Scroll down to the Destination section, set the destination as Lambda function and then select the Lambda function we created in Step 6. Then click Save changes.

Step 7: Transcribe your first call

1

To test everything is working, call the phone number you linked to this flow in Step 2. Referring to the example flow above, press the DTMF value on the key pad or say the Speech Recognition value. Once transferred, your WebSocket server should start to receive data and output to console:

${
> version: '2',
> id: '<id>',
> type: 'ping',
> seq: 4,
> position: 'PT8.2S',
> parameters: { rtt: 'PT0.035392266S' },
> serverseq: 3
>}
>Received binary audio data: 3200 bytes
>Received binary audio data: 3200 bytes
>...
>Processed 146KB of audio data so far
2

Once the call has ended, you should see the following server logs:

${
> version: '2',
> id: '<id>',
> type: 'close',
> seq: 5,
> position: 'PT10.2S',
> parameters: { reason: 'end' },
> serverseq: 4
>}
>Handling close message
>Closing file stream
>Converting raw audio to WAV: '<wav file name>'
>
># Skipping ffmpeg output for brevity...
>
>Uploading recording '<raw file>' to S3
>Successfully uploaded raw recording to S3: '<raw file>'
>Successfully uploaded WAV recording to S3: '<wav file>'
>Sent closed response, seq=5
>WebSocket closed for session '<session_id>': code=1000, reason=Session Ended
>Cleaning up session '<session_id>'
>Deleted local raw recording file: '<raw_file>'
>Deleted local WAV recording file: '<wav_file>'
3

To view the logs for this Lambda function, navigate to the CloudWatch services page and under the Logs section, select Log groups. Select the log group that matches your Lambda to view the most recent log stream. This can be very useful for debugging purposes if you run into any issues.

4

Head to your S3 bucket. Within the /calls directory, files will be stored under a unique identifier with the following structure:

your-audiohook-bucket/calls/<timestamp>_<call_id>_<speaker_id>/<file_type>

with audio files (both raw and wav) under /audio and transcript responses under /transcripts.

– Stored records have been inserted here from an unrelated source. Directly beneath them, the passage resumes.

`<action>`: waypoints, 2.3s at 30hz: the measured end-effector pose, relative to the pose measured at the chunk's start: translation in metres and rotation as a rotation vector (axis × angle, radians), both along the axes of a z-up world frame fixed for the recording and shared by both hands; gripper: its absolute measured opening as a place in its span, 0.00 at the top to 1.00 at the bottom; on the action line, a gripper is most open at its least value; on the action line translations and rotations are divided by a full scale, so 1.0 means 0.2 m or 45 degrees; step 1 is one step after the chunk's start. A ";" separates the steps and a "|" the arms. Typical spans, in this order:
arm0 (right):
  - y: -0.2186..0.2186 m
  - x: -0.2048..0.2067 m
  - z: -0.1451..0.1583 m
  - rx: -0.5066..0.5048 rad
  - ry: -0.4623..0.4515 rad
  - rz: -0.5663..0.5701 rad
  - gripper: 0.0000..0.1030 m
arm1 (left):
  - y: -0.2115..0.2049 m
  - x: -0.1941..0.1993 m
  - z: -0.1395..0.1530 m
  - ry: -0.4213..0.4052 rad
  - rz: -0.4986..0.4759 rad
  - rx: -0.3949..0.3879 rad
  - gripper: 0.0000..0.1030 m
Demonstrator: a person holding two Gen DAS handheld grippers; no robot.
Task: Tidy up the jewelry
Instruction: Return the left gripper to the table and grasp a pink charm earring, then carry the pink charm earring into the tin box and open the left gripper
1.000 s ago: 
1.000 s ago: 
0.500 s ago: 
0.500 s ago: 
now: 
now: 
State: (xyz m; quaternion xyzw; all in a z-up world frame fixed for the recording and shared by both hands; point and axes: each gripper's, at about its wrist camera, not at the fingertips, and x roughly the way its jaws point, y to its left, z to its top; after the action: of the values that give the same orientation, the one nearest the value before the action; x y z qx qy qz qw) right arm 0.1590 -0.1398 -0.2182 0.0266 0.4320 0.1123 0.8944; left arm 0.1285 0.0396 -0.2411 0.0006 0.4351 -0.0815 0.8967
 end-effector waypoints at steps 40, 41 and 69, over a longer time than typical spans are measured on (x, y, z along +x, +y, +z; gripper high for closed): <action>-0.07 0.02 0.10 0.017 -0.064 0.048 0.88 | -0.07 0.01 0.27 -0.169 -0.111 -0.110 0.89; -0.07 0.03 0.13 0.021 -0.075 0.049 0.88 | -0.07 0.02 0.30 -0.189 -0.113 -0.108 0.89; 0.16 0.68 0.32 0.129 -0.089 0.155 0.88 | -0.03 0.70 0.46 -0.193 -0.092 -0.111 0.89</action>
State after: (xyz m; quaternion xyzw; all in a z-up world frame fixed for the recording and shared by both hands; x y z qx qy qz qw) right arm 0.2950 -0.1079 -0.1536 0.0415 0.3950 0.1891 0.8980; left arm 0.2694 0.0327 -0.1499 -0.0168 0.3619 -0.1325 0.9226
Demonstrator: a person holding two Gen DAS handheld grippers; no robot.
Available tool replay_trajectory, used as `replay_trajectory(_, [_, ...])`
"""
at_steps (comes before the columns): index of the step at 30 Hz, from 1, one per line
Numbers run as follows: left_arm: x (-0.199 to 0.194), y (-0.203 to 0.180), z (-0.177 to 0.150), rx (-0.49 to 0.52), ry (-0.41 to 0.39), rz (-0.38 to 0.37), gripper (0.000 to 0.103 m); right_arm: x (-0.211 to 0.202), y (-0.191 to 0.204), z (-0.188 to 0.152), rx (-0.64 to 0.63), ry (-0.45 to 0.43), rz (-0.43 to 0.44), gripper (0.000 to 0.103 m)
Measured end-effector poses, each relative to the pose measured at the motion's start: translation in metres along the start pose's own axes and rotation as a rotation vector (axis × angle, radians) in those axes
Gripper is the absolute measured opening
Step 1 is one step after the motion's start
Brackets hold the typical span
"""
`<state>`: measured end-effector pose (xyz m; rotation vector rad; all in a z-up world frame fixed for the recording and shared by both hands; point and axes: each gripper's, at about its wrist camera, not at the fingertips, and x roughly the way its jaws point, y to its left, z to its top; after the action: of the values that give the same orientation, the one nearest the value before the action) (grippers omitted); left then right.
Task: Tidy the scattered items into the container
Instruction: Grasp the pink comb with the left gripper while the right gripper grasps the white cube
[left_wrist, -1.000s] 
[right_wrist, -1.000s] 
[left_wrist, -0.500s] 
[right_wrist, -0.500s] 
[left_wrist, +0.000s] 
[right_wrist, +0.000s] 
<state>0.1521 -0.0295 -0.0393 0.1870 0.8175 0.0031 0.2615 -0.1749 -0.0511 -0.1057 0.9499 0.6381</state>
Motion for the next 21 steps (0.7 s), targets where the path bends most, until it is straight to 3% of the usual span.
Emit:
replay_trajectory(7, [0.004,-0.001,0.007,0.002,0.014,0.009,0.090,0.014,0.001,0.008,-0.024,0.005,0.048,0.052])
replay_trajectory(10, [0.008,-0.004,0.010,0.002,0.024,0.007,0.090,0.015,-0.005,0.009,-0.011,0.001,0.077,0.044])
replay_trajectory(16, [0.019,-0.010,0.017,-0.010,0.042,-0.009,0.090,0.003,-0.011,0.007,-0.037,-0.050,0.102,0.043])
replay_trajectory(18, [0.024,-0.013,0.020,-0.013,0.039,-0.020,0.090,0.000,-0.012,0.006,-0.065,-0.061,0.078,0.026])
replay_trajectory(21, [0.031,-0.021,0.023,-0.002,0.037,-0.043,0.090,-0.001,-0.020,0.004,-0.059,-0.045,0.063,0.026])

The raw file can be nice to have for conversions to other formats in the future, but this step can be omitted to save on storage costs.

5

Success! You have successfully integrated AssemblyAI with Genesys Cloud via AudioHook Monitor. If you run into any issues or have further questions, please reach out to our Support team.

Other considerations

Supported audio formats

  • Audio is sent as binary WebSocket frames containing the raw audio data in the negotiated format. Currently, only μ-law (Mu-law, PCMU) is supported.
  • Before being uploaded to S3, the audio is converted to wav format using ffmpeg. As a lossless format, wav generally results in high transcription accuracy, but is not required. A full list of file formats supported by AssemblyAI’s API can be found here.

Multichannel

  • As mentioned in Step 6, the multichannel parameter should be enabled as the files are stereo utilizing one channel for each participant. When possible, multiple channels are recommended by AssemblyAI for the most accurate transcription results.
  • If single channel is preferred, you can simplify the approach to only send a single channel with both speakers (via AudioHook) and adjust your server code to be single channel.